Data excerpts:
◆ ◆ ◆ ◆ ◆ ◆ ◆
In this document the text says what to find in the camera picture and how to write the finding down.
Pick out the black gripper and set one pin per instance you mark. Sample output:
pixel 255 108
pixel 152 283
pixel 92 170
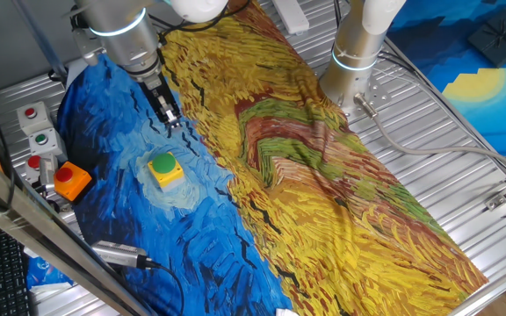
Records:
pixel 156 94

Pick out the yellow box with green button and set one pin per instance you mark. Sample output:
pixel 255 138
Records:
pixel 164 163

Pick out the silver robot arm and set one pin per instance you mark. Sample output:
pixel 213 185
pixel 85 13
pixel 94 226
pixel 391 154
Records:
pixel 121 39

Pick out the orange box with red button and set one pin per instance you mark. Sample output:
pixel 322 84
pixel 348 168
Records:
pixel 75 186

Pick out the grey box with green button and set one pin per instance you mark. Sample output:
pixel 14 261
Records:
pixel 44 142

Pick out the grey box with red button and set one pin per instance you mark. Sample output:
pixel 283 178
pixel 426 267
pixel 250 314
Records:
pixel 31 118
pixel 32 163

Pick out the grey pole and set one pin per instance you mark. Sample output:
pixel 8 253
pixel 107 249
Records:
pixel 42 44

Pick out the white power strip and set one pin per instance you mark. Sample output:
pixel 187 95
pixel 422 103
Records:
pixel 292 17

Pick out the painted wheatfield cloth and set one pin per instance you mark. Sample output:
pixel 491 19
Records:
pixel 323 197

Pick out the blue poster with yellow sun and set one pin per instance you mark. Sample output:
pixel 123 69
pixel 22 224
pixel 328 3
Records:
pixel 499 114

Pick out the black gift box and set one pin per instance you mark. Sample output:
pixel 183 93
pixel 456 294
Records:
pixel 503 37

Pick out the silver ribbed camera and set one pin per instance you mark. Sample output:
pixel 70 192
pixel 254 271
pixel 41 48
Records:
pixel 117 253

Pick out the metal frame beam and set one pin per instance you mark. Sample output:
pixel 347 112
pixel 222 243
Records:
pixel 38 219

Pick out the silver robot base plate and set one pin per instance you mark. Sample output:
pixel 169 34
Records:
◆ ◆ ◆ ◆ ◆ ◆ ◆
_Exercise goal_
Output all of the data exactly. Skip the pictures.

_Exercise response_
In this document the text says what to find in the camera picture and how to write the finding down.
Pick out the black gripper and set one pin per instance you mark. Sample output:
pixel 255 108
pixel 152 283
pixel 92 170
Records:
pixel 156 94

Pick out the yellow box with green button and set one pin per instance you mark. Sample output:
pixel 255 138
Records:
pixel 164 163

Pick out the silver robot arm and set one pin per instance you mark. Sample output:
pixel 213 185
pixel 85 13
pixel 94 226
pixel 391 154
Records:
pixel 121 39

Pick out the orange box with red button and set one pin per instance you mark. Sample output:
pixel 322 84
pixel 348 168
Records:
pixel 75 186

Pick out the grey box with green button and set one pin per instance you mark. Sample output:
pixel 14 261
Records:
pixel 44 142

Pick out the grey box with red button and set one pin per instance you mark. Sample output:
pixel 283 178
pixel 426 267
pixel 250 314
Records:
pixel 31 118
pixel 32 163

Pick out the grey pole and set one pin per instance you mark. Sample output:
pixel 8 253
pixel 107 249
Records:
pixel 42 44

Pick out the white power strip and set one pin per instance you mark. Sample output:
pixel 187 95
pixel 422 103
Records:
pixel 292 17

Pick out the painted wheatfield cloth and set one pin per instance you mark. Sample output:
pixel 491 19
Records:
pixel 323 197

Pick out the blue poster with yellow sun and set one pin per instance you mark. Sample output:
pixel 123 69
pixel 22 224
pixel 328 3
Records:
pixel 499 114

Pick out the black gift box and set one pin per instance you mark. Sample output:
pixel 183 93
pixel 456 294
Records:
pixel 503 37

Pick out the silver ribbed camera and set one pin per instance you mark. Sample output:
pixel 70 192
pixel 254 271
pixel 41 48
Records:
pixel 117 253

Pick out the metal frame beam and set one pin per instance you mark. Sample output:
pixel 347 112
pixel 222 243
Records:
pixel 38 219

Pick out the silver robot base plate and set one pin per instance you mark. Sample output:
pixel 169 34
Records:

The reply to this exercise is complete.